Помощник режиссера — Глава 4

Теперь вы увидите ее (ежели цензор не сочтет дальнейшее оскорблением
религиозного чувства) преклонившей колена в медовой дымке переполненной
русской церкви, сладко плачущей бок о бок с женой или вдовой (она-то в
точности знала — с кем) генерала, чье похищение так ловко устроил ее муж, и
так толково произвели те крупные, расторопные, безымянные мужчины, которых
шеф прислал в Париж.
Вы увидите ее также в иной день, два-три года спустя, поющей в одной
квартирке на рю Жорж-Санд для тесного круга поклонников, — смотрите, глаза
ее чуть сужаются, поющая улыбка тает, это муж, задержанный улаживаньем
последних деталей одного подручного дельца, проскальзывает в залу и с мягким
укором отвергает попытку седого полковника уступить ему место; и сквозь
бессознательные рулады, изливаемые в десятитысячный раз, она (слегка
близорукая, как Анна Каренина) вглядывается в мужа, пытаясь различить некие
знаки, и вот, когда та, наконец, потонула, и уплыли расписные челны, и
последний предательский круг на поверхности Волги-реки (округ Самара)
расточился в унылой вечности, — ибо эту песню она всегда пела последней, —
муж подошел к ней и голосом, которого не могли заглушить никакие хлопки
человеческих рук, произнес:
— Маша, завтра уж дерево срубят!
Пустячок насчет дерева был единственной актерской шалостью, которую
Голубков позволил себе за все время своей мирной, по-голубиному серой
карьеры. Мы простим ему эту несдержанность, если припомним, что речь шла о
последнем из генералов, стоявших у него на пути, и что события следующего
дня автоматически приводили его к избранию. Последнее время их друзья
ласково подшучивали (птичка русского юмора легко насыщается крошками) над
забавной распрей двух больших детей: она вздорно настаивала, чтобы срубили
разросшийся старый тополь, затемнявший окно ее студии в их летнем
пригородном домике, а он уверял, что этот стойкий старик — среди ее
поклонников самый цветущий (уморительно, правда?) и хотя бы поэтому следует
его пощадить. Отметим еще грубовато-добродушную дородную даму в горностаевом
палантине, корящую галантного генерала за слишком поспешную капитуляцию, и
сияющую улыбку Славской, раскрывшей холодные, словно студень, объятия.

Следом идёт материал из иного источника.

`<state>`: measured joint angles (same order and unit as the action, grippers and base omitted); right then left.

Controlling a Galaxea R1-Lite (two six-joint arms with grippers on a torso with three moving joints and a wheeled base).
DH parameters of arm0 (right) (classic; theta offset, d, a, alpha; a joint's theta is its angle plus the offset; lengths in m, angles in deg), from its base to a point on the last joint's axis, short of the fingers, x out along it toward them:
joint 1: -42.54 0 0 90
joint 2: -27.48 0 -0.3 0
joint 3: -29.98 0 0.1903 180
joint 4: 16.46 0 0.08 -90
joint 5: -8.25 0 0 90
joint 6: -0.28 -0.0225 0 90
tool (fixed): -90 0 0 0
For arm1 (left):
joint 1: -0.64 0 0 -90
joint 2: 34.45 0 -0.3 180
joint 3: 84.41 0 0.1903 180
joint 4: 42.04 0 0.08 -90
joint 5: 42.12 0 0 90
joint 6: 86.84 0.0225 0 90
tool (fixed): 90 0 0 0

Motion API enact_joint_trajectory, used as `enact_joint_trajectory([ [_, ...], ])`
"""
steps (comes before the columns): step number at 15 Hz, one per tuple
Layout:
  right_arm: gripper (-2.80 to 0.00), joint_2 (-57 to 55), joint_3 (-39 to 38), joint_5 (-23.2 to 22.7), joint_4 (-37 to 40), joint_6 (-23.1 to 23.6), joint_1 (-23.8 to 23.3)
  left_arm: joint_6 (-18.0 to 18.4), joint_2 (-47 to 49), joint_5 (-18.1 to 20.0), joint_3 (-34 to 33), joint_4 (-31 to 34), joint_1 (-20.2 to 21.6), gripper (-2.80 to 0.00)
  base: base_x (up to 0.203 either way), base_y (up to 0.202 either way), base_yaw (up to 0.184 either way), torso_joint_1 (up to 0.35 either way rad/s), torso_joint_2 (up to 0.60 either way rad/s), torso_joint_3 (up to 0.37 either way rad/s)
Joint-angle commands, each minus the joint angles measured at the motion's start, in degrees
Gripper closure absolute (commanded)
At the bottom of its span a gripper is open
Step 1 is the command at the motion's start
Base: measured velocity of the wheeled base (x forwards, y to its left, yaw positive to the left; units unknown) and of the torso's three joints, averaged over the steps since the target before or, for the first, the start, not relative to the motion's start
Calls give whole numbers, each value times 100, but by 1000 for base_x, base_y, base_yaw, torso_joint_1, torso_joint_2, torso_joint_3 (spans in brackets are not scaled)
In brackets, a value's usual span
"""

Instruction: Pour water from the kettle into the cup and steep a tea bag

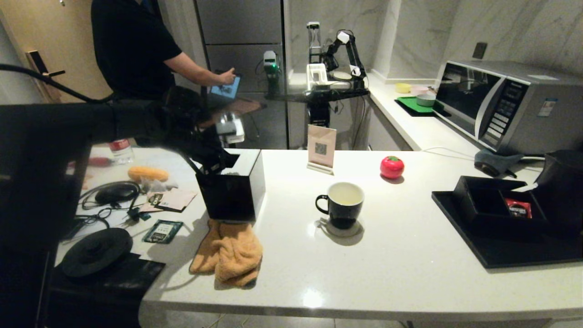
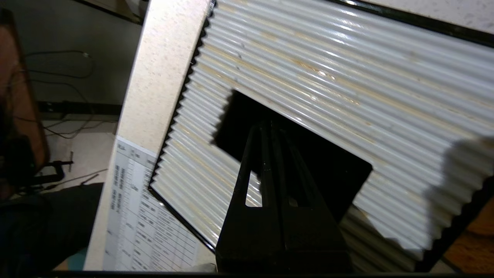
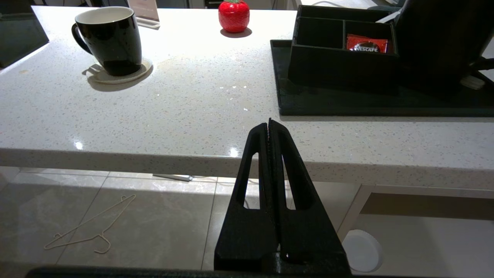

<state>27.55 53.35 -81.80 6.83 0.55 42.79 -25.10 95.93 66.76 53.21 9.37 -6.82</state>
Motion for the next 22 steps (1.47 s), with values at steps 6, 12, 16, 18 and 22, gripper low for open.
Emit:
enact_joint_trajectory([
  [6, 0, -7, 0, -4, -1, 0, 2, 32, -369, 54, 1, -254, -1, 0, 0, 0, 0, 0, 0, 0],
  [12, 0, -7, 0, -4, 2, 0, 2, -60, -920, 49, -3, -249, -3, 0, 0, 0, 0, 0, 0, 0],
  [16, 0, -7, 0, -4, -1, 0, 2, -724, -1448, 44, -57, -246, -26, 0, 0, 0, 0, 0, 0, 0],
  [18, 0, -7, 0, -4, -1, 0, 2, -1205, -1749, 25, -74, -246, -44, 0, 0, 0, 0, 0, 0, 0],
  [22, 0, -7, 0, -4, -1, 0, 2, -2251, -2421, -154, -178, -237, -72, 0, 0, 0, 0, 0, 0, 0],
])
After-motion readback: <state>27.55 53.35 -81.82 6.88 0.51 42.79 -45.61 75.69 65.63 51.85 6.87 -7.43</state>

Назавтра, под вечер, генерал Голубков проводил жену к портнихе, посидел
там несколько времени, читая «Paris-Soir», а затем был ею отправлен за
платьем, которое она собиралась расставить, да запамятовала прихватить.
Через уместные промежутки времени она сносно изображала телефонные
переговоры с домом, громогласно направляя мужнины поиски. Армянка-портниха и
белошвейка, маленькая княгиня Туманова, немало потешались в смежной комнате
над разнообразием ее деревенской божбы (помогавшей не пересушить роль, для
импровизирования которой одного лишь воображения ей не хватало). Это сшитое
на живую нитку алиби предназначалось не для латания прошлого на случай, если
вдруг что-то не сладится, — ибо «не сладиться» ничего не могло; а просто
должно было снабдить человека, итак стоявшего вне любых подозрений, рутинным
отчетом о его передвижениях, если кому-либо приспичит вдруг выяснять, кто
видел генерала Федченко последним. Перерыв достаточное количество
воображаемых гардеробов, Голубков объявился с платьем (разумеется, давно
лежавшим в машине). Пока жена продолжала примерку, он успел дочитать газету.